How many lines below include the word "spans"? State that number and nothing else.

*** RECORDS Section Begins ***

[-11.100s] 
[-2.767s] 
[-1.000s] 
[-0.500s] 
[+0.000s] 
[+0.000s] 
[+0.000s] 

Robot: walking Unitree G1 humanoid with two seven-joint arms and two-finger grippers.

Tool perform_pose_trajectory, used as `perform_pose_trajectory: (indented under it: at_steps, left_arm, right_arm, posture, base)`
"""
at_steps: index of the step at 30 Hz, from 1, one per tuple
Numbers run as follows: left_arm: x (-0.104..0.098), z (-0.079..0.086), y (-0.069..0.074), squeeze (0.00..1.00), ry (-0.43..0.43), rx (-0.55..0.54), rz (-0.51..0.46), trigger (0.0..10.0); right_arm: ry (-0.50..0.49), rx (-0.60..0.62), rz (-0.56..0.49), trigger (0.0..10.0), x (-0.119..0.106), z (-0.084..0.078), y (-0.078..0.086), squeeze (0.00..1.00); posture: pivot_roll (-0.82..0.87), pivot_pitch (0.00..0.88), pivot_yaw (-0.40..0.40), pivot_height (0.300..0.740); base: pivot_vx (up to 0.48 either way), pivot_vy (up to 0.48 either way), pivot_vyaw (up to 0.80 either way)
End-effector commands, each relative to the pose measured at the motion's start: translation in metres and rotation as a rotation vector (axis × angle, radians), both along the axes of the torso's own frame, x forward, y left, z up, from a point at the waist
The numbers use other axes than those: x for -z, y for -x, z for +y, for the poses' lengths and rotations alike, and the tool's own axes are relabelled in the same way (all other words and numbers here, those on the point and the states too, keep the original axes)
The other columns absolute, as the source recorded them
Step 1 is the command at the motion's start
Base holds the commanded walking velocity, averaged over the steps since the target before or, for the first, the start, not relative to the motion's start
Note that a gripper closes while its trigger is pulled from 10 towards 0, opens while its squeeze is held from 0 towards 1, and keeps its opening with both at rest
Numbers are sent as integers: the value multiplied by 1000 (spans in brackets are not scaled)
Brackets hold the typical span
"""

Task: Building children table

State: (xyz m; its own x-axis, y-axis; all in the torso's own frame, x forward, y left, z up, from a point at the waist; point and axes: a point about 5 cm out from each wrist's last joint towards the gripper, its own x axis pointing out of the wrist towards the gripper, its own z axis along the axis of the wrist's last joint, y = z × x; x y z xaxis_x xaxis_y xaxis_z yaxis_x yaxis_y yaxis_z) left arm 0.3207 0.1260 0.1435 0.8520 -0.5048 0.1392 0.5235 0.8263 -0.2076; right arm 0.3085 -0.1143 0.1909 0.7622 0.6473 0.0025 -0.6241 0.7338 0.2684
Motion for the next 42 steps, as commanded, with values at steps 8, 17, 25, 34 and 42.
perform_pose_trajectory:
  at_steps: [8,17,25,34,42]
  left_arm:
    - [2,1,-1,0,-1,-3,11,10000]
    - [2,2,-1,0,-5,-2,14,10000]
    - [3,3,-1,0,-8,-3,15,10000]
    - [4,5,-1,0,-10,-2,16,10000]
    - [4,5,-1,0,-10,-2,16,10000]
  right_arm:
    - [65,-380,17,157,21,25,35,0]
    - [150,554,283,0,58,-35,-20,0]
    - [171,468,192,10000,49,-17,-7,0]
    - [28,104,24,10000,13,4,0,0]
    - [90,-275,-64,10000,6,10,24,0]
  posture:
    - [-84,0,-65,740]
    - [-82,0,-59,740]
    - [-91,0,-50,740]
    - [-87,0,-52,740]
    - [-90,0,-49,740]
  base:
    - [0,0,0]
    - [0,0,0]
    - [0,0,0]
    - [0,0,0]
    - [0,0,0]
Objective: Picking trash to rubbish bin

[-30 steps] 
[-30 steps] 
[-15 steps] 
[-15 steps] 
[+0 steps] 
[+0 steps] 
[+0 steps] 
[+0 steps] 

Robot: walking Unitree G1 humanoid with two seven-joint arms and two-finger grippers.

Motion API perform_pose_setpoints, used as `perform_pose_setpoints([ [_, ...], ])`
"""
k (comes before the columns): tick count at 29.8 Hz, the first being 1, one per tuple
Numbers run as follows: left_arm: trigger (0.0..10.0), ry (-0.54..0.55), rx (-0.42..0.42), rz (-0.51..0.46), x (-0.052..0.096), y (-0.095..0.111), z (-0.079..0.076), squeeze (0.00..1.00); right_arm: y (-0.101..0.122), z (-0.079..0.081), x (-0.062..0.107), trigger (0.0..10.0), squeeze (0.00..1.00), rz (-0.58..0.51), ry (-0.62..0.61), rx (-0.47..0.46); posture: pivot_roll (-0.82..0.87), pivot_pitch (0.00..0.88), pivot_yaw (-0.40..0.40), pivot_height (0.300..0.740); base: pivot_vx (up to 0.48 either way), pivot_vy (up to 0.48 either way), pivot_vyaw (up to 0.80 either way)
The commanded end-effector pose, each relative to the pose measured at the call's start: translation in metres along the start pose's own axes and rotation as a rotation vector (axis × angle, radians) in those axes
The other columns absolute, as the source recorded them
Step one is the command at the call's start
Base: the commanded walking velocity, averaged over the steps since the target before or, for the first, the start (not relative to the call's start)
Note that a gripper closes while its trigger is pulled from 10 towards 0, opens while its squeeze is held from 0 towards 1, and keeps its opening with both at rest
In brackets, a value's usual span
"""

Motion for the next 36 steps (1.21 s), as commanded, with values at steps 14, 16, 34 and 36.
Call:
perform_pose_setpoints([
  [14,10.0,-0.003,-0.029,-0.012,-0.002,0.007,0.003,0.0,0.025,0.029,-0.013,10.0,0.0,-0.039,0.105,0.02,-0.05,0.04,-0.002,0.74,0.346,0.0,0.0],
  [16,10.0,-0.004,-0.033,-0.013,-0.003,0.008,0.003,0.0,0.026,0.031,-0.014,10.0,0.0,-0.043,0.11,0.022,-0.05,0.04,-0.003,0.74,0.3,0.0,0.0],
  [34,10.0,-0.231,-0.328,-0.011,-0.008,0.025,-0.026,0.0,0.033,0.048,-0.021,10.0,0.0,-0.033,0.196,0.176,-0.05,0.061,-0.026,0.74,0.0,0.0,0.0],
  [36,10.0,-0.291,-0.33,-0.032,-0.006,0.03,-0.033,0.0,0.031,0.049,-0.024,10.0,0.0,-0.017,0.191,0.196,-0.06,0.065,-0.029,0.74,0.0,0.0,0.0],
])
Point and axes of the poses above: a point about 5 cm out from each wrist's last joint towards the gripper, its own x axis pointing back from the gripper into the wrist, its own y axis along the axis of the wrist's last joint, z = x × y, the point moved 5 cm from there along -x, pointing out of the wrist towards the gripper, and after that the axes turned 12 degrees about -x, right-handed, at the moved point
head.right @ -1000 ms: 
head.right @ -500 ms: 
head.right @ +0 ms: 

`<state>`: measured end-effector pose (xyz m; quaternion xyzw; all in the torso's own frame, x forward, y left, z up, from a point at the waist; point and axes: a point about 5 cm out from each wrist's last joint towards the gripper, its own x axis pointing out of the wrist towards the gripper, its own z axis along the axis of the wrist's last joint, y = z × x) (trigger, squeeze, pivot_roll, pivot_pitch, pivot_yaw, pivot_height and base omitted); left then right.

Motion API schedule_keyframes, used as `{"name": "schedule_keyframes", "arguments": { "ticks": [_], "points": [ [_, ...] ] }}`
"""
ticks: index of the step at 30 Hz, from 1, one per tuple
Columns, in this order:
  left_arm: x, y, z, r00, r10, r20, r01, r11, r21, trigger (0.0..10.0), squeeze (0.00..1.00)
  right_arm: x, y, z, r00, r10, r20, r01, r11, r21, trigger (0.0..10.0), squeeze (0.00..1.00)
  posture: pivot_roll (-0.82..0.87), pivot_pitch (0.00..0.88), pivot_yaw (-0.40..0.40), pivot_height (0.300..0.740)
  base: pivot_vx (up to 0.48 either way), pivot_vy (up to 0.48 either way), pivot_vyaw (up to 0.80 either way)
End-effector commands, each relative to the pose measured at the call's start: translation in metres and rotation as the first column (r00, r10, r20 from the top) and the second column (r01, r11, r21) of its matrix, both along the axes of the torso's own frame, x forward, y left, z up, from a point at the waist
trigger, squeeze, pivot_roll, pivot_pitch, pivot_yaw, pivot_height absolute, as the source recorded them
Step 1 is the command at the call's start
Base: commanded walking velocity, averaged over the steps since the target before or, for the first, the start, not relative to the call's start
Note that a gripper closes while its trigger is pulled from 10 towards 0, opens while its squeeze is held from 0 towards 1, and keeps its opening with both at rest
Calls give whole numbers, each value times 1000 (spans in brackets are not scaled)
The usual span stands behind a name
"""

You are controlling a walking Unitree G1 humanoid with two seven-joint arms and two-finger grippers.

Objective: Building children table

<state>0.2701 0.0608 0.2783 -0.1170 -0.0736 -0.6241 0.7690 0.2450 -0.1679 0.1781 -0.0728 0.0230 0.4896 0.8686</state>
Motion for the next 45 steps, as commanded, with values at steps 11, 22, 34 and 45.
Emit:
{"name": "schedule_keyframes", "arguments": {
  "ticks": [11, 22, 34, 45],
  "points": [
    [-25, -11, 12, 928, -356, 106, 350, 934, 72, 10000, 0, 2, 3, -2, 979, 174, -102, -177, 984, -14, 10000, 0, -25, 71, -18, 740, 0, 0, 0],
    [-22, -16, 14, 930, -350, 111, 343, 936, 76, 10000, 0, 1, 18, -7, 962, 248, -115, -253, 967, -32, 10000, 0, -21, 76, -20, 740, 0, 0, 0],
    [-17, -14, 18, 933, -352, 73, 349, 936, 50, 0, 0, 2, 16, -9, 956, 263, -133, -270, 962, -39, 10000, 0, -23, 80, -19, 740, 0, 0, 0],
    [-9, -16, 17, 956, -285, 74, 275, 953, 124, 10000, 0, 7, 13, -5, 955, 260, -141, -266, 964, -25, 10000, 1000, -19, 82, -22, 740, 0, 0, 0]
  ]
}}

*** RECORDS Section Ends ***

◆ SOLUTION TO THIS TASK
2